TASK REQUIREMENTS: Scan the entries line by line and return those with "format".

BEGIN EXTRACTED ENTRIES

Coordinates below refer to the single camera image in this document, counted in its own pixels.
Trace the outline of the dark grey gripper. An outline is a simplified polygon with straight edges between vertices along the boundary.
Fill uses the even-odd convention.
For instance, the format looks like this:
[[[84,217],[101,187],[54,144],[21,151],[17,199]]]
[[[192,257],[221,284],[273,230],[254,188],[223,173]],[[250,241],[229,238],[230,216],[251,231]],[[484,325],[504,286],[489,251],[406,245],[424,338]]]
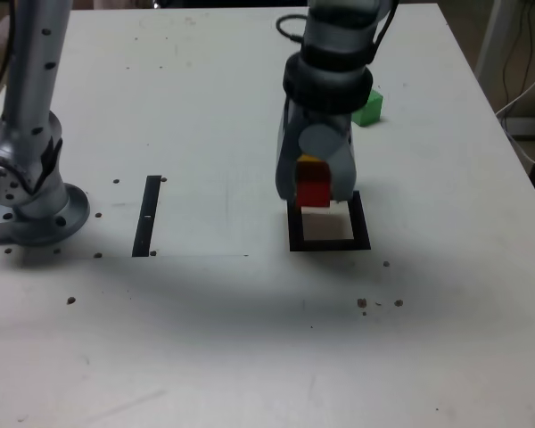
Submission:
[[[295,199],[295,169],[301,152],[328,166],[333,201],[343,202],[352,198],[355,160],[348,115],[314,111],[292,99],[285,100],[278,133],[276,190],[279,197],[287,202]]]

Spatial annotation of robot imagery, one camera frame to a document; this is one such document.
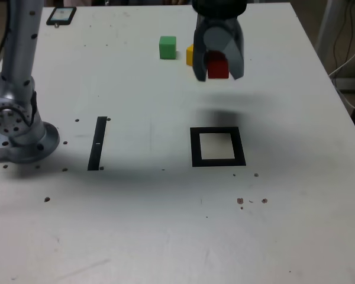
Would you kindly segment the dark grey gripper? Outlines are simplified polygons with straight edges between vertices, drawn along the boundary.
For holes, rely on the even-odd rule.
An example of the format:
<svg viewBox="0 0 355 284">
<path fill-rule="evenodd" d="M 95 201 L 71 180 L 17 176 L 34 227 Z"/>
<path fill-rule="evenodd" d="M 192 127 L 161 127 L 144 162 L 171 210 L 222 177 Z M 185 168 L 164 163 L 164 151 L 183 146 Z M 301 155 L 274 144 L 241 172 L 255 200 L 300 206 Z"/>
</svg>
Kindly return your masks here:
<svg viewBox="0 0 355 284">
<path fill-rule="evenodd" d="M 234 80 L 244 76 L 244 38 L 237 18 L 220 19 L 197 15 L 193 38 L 193 71 L 198 81 L 206 81 L 207 51 L 221 52 Z"/>
</svg>

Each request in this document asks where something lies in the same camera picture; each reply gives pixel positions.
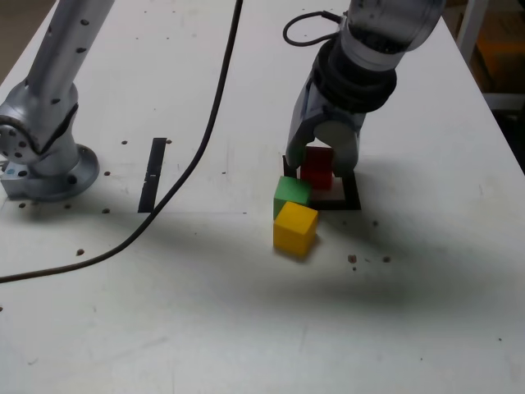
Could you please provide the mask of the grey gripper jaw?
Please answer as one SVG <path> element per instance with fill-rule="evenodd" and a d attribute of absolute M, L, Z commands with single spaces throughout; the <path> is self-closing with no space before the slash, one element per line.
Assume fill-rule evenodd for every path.
<path fill-rule="evenodd" d="M 296 100 L 290 123 L 290 132 L 285 150 L 289 167 L 297 169 L 304 160 L 306 146 L 313 142 L 314 128 L 323 114 L 325 98 L 314 81 L 314 70 L 308 74 L 303 88 Z"/>
<path fill-rule="evenodd" d="M 333 149 L 332 170 L 338 177 L 350 176 L 358 163 L 365 118 L 365 113 L 333 112 L 314 128 L 315 137 Z"/>

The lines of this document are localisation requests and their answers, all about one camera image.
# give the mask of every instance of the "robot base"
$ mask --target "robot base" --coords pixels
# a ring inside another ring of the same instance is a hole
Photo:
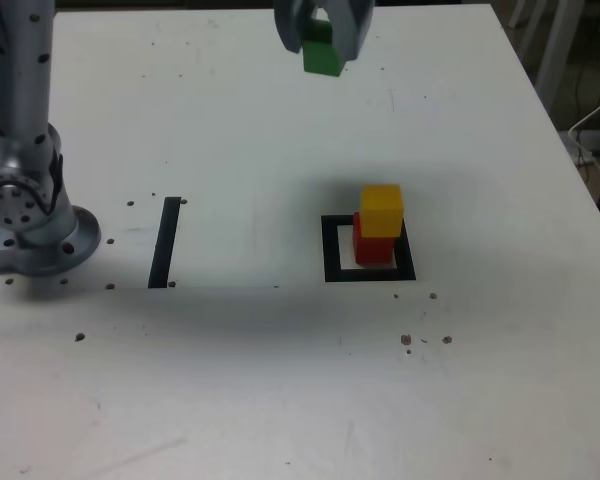
[[[0,273],[35,277],[53,275],[84,262],[100,243],[96,217],[81,207],[73,207],[76,228],[61,242],[21,248],[13,232],[0,228]]]

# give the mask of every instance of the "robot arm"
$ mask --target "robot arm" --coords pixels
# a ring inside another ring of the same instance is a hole
[[[319,7],[342,61],[357,58],[373,0],[276,0],[285,47],[298,52]],[[69,202],[60,136],[49,124],[54,0],[0,0],[0,273],[50,275],[87,259],[96,218]]]

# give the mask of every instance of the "yellow block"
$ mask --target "yellow block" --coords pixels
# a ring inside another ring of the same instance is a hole
[[[398,185],[364,187],[360,205],[360,227],[363,237],[399,237],[403,216],[402,192]]]

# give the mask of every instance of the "green block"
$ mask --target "green block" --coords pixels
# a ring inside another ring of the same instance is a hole
[[[304,71],[339,77],[345,62],[331,46],[333,28],[324,20],[313,20],[305,32],[302,42]]]

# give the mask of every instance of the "red block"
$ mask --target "red block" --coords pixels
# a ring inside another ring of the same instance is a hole
[[[367,267],[387,265],[393,260],[395,238],[365,238],[360,227],[360,214],[353,214],[353,251],[356,263]]]

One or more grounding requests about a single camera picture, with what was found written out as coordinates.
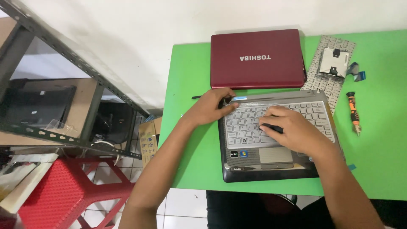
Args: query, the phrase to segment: chair
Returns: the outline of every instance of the chair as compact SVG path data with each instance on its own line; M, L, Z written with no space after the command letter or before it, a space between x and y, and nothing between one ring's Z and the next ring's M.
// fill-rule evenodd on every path
M126 203L135 183L113 165L112 158L57 159L47 174L19 209L26 229L66 229L77 219L83 229L91 229L81 216L94 202L120 198L95 229L112 229L112 218ZM106 162L122 181L113 184L94 184L87 175L99 163ZM89 164L84 172L83 164Z

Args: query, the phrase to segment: cardboard box
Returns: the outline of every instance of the cardboard box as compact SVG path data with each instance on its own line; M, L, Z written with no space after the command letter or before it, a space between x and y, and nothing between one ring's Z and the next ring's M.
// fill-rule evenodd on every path
M154 157L158 150L161 120L162 118L154 119L138 126L143 167L146 167L148 162Z

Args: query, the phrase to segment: hand
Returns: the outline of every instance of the hand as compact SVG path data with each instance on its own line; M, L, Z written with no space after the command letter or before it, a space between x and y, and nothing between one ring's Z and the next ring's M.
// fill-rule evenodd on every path
M182 116L194 127L211 123L234 111L239 104L234 103L218 109L223 98L233 97L236 94L230 88L218 88L207 91L198 101Z
M335 145L299 112L284 106L271 106L264 117L259 118L259 125L268 123L283 128L280 134L266 126L259 126L267 135L279 144L296 152L317 156Z

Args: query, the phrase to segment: laptop
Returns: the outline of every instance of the laptop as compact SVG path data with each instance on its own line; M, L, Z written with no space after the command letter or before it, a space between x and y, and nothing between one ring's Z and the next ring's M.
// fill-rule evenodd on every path
M69 114L76 86L53 90L23 91L9 93L5 121L46 128L53 120L65 123Z
M323 91L237 96L220 107L235 102L240 106L218 120L223 180L227 183L318 177L312 158L281 146L258 128L258 118L273 105L301 113L342 152Z
M210 86L301 88L306 72L297 29L213 35Z

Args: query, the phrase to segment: silver laptop keyboard
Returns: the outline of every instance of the silver laptop keyboard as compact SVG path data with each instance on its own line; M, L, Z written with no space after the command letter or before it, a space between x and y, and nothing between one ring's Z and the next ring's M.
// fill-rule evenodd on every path
M319 131L335 142L332 128L322 101L280 104L301 113ZM265 115L269 106L237 108L225 117L228 149L271 147L276 141L259 130L258 119Z

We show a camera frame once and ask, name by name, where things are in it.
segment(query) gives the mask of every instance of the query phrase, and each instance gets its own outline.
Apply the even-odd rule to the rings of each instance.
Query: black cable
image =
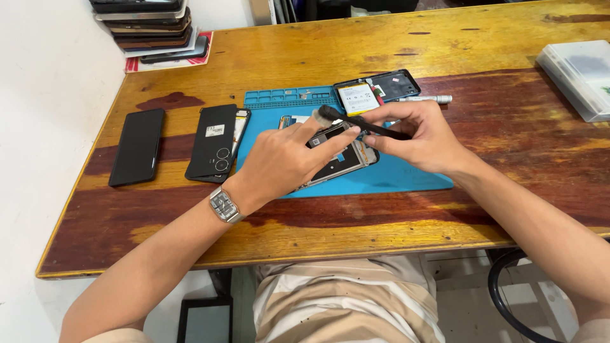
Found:
[[[528,257],[528,255],[523,250],[518,249],[502,255],[502,257],[495,261],[491,270],[489,270],[489,276],[487,277],[489,295],[492,297],[493,304],[498,309],[498,312],[500,312],[508,324],[511,324],[511,326],[519,331],[519,333],[536,343],[561,343],[559,341],[555,341],[554,339],[545,337],[519,322],[517,318],[515,318],[515,316],[513,316],[508,310],[506,304],[504,304],[502,298],[500,297],[500,287],[498,287],[498,277],[500,277],[500,272],[510,263],[526,257]]]

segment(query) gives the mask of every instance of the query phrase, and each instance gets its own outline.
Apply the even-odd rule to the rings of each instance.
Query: phone back cover
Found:
[[[237,105],[205,107],[199,112],[195,144],[186,176],[226,173],[231,167],[231,149]]]

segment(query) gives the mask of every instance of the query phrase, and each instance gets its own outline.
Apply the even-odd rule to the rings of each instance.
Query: brush bristles
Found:
[[[313,110],[311,112],[311,116],[315,119],[315,121],[318,122],[318,124],[320,124],[320,126],[322,126],[324,128],[328,128],[328,127],[330,127],[330,125],[332,125],[332,120],[328,120],[328,119],[322,117],[322,115],[320,114],[320,111],[318,111],[318,110]]]

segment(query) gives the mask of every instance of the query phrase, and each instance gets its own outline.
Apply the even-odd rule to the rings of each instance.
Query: wristwatch
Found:
[[[239,213],[237,205],[231,201],[229,195],[225,193],[222,187],[216,188],[210,194],[210,205],[222,221],[231,224],[237,224],[246,216]]]

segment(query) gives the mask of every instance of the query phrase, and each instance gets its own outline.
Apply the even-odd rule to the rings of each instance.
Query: plastic storage box
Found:
[[[584,121],[610,120],[610,43],[549,44],[536,61]]]

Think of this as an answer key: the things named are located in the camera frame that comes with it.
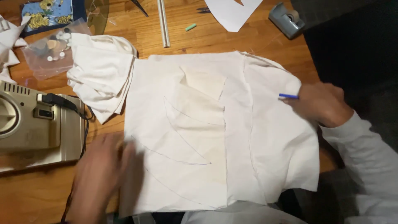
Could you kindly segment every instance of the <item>tape roll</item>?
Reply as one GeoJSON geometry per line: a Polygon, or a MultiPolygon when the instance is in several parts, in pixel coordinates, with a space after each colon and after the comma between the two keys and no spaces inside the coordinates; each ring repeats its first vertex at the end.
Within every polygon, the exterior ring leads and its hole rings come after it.
{"type": "Polygon", "coordinates": [[[300,19],[300,17],[298,16],[298,12],[296,11],[296,10],[291,10],[291,11],[288,11],[287,13],[286,13],[286,15],[290,18],[290,20],[292,21],[292,22],[294,22],[294,23],[296,23],[299,19],[300,19]]]}

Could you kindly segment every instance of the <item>wooden table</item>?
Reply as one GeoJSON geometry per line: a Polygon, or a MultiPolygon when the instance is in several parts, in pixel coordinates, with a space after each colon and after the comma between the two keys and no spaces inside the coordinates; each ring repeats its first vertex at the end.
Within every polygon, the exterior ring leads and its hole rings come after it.
{"type": "MultiPolygon", "coordinates": [[[[173,55],[190,53],[220,53],[246,51],[274,60],[296,75],[303,83],[319,81],[315,66],[304,37],[289,41],[268,20],[271,8],[280,0],[263,0],[238,33],[227,32],[212,14],[197,14],[196,9],[205,7],[203,0],[166,1],[166,15],[171,47],[164,49],[160,34],[156,0],[141,0],[146,18],[129,0],[110,0],[109,22],[105,34],[122,36],[138,50],[141,59],[153,54],[173,55]],[[197,27],[189,32],[185,28],[193,23],[197,27]]],[[[288,0],[283,0],[292,8],[288,0]]],[[[26,38],[28,43],[48,33],[26,38]]],[[[29,70],[22,52],[15,50],[21,63],[11,68],[12,78],[19,84],[53,93],[74,94],[66,84],[66,74],[60,74],[38,82],[29,70]]],[[[124,114],[113,116],[104,125],[90,124],[88,142],[97,136],[124,130],[124,114]]],[[[327,151],[320,151],[320,171],[336,168],[327,151]]],[[[52,168],[45,172],[32,172],[0,178],[0,223],[56,223],[63,213],[70,192],[74,167],[52,168]]],[[[108,212],[116,211],[118,197],[114,196],[108,212]]]]}

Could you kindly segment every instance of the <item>metal rod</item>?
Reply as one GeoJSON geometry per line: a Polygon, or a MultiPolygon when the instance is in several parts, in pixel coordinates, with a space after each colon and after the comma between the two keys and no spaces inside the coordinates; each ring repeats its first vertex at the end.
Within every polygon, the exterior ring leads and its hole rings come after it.
{"type": "Polygon", "coordinates": [[[167,27],[166,12],[164,10],[164,0],[158,0],[159,21],[162,31],[163,48],[170,47],[169,29],[167,27]]]}

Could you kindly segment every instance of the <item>plastic bag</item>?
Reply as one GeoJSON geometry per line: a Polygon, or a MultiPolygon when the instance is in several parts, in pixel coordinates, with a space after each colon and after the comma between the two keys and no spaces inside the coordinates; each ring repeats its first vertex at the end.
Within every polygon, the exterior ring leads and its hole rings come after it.
{"type": "Polygon", "coordinates": [[[22,49],[36,79],[48,79],[72,68],[71,33],[91,35],[87,23],[80,18],[22,49]]]}

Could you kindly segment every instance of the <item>tailor's chalk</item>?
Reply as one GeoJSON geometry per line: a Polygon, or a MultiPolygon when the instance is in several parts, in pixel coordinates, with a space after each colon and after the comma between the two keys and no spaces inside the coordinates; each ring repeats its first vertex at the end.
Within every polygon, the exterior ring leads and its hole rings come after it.
{"type": "Polygon", "coordinates": [[[279,93],[280,97],[286,97],[286,98],[290,98],[290,99],[298,99],[298,96],[295,95],[289,95],[289,94],[283,94],[283,93],[279,93]]]}
{"type": "Polygon", "coordinates": [[[192,24],[192,25],[188,26],[187,28],[185,28],[185,31],[189,31],[195,27],[196,27],[196,24],[192,24]]]}

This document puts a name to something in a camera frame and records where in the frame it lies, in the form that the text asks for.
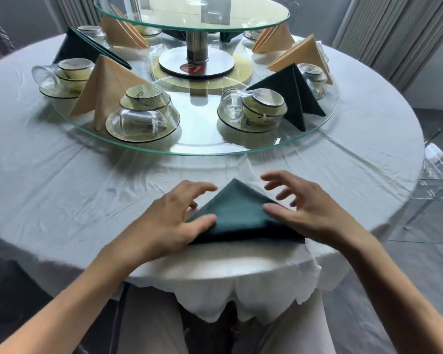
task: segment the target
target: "folded napkin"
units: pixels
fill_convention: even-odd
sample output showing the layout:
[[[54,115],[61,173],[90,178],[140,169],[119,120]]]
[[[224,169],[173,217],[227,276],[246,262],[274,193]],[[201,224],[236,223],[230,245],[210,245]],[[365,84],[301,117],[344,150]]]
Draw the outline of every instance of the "folded napkin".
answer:
[[[282,95],[287,104],[287,113],[284,119],[301,132],[306,131],[304,113],[316,114],[321,117],[326,115],[295,64],[249,86],[247,90],[257,88],[271,89]]]
[[[189,220],[207,214],[217,215],[216,224],[200,234],[192,244],[255,239],[305,243],[303,236],[263,211],[263,205],[268,202],[276,203],[240,180],[231,180]]]
[[[220,41],[224,43],[230,42],[237,35],[241,35],[242,32],[220,32]]]
[[[254,53],[284,51],[292,47],[294,38],[286,23],[264,30],[253,46]]]
[[[135,49],[148,47],[148,43],[143,36],[128,22],[104,15],[100,27],[105,31],[108,41],[113,46]]]
[[[94,128],[99,131],[105,126],[107,117],[118,108],[126,90],[140,84],[150,83],[110,58],[100,56],[70,115],[74,117],[95,110]]]
[[[299,63],[309,63],[311,65],[320,67],[328,77],[326,83],[333,84],[333,79],[330,75],[330,67],[321,55],[313,35],[308,36],[301,43],[295,45],[286,53],[274,59],[274,61],[268,65],[267,68],[273,72],[278,72],[292,63],[297,65]]]
[[[185,31],[177,31],[174,29],[167,29],[167,30],[162,30],[162,33],[165,33],[166,35],[172,36],[174,38],[177,38],[180,41],[186,41],[186,32]]]
[[[131,69],[131,66],[124,59],[110,52],[78,29],[71,27],[67,30],[65,40],[53,63],[58,63],[63,59],[90,59],[95,63],[100,55],[104,55],[125,68]]]

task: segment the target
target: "metal pole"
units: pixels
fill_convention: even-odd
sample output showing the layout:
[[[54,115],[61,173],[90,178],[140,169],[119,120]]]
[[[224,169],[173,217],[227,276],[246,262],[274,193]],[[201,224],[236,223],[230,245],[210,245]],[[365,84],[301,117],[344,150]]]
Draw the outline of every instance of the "metal pole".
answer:
[[[187,60],[191,63],[208,60],[207,33],[186,31]]]

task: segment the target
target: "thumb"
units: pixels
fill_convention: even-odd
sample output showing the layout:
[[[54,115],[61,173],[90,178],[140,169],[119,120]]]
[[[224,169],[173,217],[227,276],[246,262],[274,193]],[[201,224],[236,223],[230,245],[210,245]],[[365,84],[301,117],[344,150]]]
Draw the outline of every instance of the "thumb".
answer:
[[[217,222],[216,215],[204,215],[192,222],[183,224],[184,230],[196,238],[202,232],[205,232]]]
[[[296,211],[290,210],[279,204],[267,203],[263,205],[263,210],[272,218],[282,222],[293,222]]]

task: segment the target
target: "thigh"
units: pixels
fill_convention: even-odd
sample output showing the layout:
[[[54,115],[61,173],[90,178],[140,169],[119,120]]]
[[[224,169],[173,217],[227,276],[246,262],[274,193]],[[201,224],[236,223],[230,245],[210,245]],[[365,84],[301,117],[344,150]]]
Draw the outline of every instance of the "thigh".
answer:
[[[153,287],[129,288],[118,354],[188,354],[173,293]]]
[[[335,354],[320,291],[301,305],[294,302],[266,331],[255,353]]]

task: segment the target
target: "round metal base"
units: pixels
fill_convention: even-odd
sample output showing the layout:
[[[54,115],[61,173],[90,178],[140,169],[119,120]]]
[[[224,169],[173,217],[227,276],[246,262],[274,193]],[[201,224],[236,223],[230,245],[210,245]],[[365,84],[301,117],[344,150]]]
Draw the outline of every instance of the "round metal base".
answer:
[[[208,60],[193,63],[187,60],[187,48],[172,48],[159,57],[159,65],[171,74],[183,77],[215,77],[233,69],[235,61],[228,53],[216,48],[208,49]]]

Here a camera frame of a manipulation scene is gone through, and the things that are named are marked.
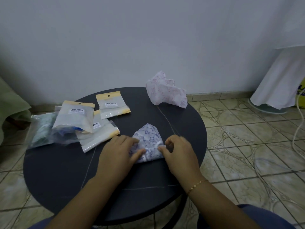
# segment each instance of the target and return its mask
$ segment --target wall
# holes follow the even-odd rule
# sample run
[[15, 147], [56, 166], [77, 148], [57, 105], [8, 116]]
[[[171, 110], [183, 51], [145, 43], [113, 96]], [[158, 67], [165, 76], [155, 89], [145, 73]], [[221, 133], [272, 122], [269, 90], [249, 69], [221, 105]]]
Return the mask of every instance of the wall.
[[0, 72], [32, 105], [145, 86], [254, 90], [292, 0], [1, 0]]

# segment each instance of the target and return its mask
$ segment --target white sticker
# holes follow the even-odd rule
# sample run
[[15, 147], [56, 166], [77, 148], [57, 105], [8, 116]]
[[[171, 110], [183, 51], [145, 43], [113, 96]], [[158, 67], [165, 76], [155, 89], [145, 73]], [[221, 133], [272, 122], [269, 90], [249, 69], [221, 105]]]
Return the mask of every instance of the white sticker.
[[108, 107], [108, 106], [117, 106], [117, 103], [105, 103], [105, 106]]
[[70, 109], [68, 114], [72, 114], [72, 113], [82, 113], [85, 114], [85, 110], [84, 109]]
[[100, 123], [94, 123], [93, 124], [93, 129], [95, 129], [95, 128], [99, 128], [99, 127], [101, 127], [101, 124]]

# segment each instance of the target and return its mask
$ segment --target green cloth
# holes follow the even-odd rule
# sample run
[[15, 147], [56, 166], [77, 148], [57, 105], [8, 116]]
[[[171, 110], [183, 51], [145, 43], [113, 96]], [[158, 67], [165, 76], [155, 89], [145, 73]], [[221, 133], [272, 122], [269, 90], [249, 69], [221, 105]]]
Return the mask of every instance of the green cloth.
[[15, 120], [31, 121], [31, 106], [18, 96], [10, 86], [0, 77], [0, 144], [3, 142], [3, 122], [7, 117]]

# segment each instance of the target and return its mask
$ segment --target gold bracelet
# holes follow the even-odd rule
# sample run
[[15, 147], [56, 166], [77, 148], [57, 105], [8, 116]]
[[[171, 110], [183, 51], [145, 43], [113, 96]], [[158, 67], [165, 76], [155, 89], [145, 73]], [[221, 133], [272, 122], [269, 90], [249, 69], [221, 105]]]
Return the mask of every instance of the gold bracelet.
[[197, 183], [196, 185], [194, 185], [186, 194], [189, 195], [189, 193], [190, 193], [197, 185], [199, 185], [199, 184], [201, 184], [201, 183], [203, 183], [203, 182], [205, 182], [205, 181], [208, 181], [208, 179], [205, 179], [205, 180], [203, 180], [203, 181], [198, 182], [198, 183]]

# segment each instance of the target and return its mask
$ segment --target table top
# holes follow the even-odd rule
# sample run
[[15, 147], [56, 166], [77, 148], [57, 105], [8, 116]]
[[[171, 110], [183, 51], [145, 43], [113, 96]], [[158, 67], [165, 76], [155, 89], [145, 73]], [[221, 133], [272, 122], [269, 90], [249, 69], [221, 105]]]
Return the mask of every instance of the table top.
[[[151, 103], [146, 88], [105, 90], [77, 100], [94, 103], [96, 94], [121, 91], [131, 113], [109, 118], [121, 134], [133, 136], [146, 123], [157, 127], [163, 142], [172, 134], [185, 137], [193, 146], [199, 164], [207, 148], [207, 132], [196, 110], [166, 103]], [[45, 208], [57, 214], [94, 177], [106, 142], [84, 153], [79, 143], [51, 144], [29, 149], [24, 158], [24, 178], [30, 193]], [[113, 225], [148, 216], [171, 203], [183, 189], [170, 173], [164, 158], [135, 164], [112, 194], [94, 225]]]

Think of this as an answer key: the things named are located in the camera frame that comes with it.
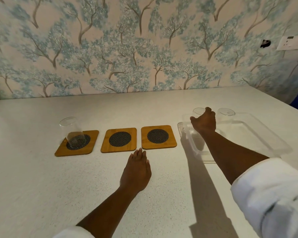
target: woven mesh pad
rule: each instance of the woven mesh pad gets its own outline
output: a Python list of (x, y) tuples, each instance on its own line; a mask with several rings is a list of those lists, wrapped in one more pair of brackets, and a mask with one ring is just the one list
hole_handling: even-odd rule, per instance
[(86, 142), (82, 139), (81, 135), (78, 135), (78, 136), (75, 136), (74, 138), (71, 138), (72, 143), (75, 144), (75, 148), (72, 148), (68, 142), (66, 143), (66, 147), (69, 150), (77, 150), (85, 147), (90, 142), (91, 137), (89, 135), (84, 135), (84, 136), (85, 136)]
[(109, 143), (114, 147), (122, 147), (131, 141), (131, 135), (127, 132), (116, 132), (109, 138)]
[(156, 128), (149, 131), (147, 138), (152, 143), (161, 144), (168, 140), (169, 134), (163, 129)]

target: forearm
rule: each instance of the forearm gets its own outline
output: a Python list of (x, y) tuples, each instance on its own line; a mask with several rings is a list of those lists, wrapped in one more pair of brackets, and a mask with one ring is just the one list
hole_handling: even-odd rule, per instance
[(95, 237), (111, 237), (118, 226), (135, 193), (118, 188), (88, 216), (80, 221), (80, 226)]
[(215, 131), (203, 130), (200, 135), (230, 184), (251, 166), (268, 159), (265, 155), (231, 142)]

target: electrical outlet
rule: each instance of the electrical outlet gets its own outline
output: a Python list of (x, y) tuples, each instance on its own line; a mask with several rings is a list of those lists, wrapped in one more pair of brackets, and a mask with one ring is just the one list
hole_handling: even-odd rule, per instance
[(298, 49), (298, 36), (283, 36), (279, 42), (277, 50)]

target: bamboo coaster
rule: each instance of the bamboo coaster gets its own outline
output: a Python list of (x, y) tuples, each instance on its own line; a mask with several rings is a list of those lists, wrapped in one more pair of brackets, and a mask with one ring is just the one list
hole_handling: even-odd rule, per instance
[(174, 148), (177, 142), (170, 125), (147, 126), (141, 128), (141, 146), (143, 149)]
[(137, 148), (136, 128), (108, 129), (100, 151), (102, 153), (133, 151)]
[(83, 131), (85, 138), (86, 138), (86, 143), (82, 148), (80, 149), (72, 149), (71, 146), (68, 144), (67, 139), (65, 138), (58, 149), (55, 152), (56, 157), (61, 157), (61, 156), (73, 156), (73, 155), (87, 155), (90, 154), (95, 146), (96, 139), (98, 137), (99, 131), (98, 130), (88, 130), (88, 131)]

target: hand
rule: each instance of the hand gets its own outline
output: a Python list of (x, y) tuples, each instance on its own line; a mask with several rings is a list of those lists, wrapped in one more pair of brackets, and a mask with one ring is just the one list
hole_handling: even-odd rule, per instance
[(198, 118), (190, 117), (190, 120), (193, 128), (199, 133), (204, 130), (215, 131), (216, 129), (215, 112), (209, 107), (205, 108), (204, 114)]
[(151, 168), (147, 160), (146, 151), (142, 148), (129, 156), (127, 165), (123, 170), (120, 179), (120, 188), (130, 191), (136, 196), (140, 191), (146, 188), (151, 178)]

END EXTRACTED ENTRIES

ANSWER SECTION:
For instance, the format looks like this:
An example of the format:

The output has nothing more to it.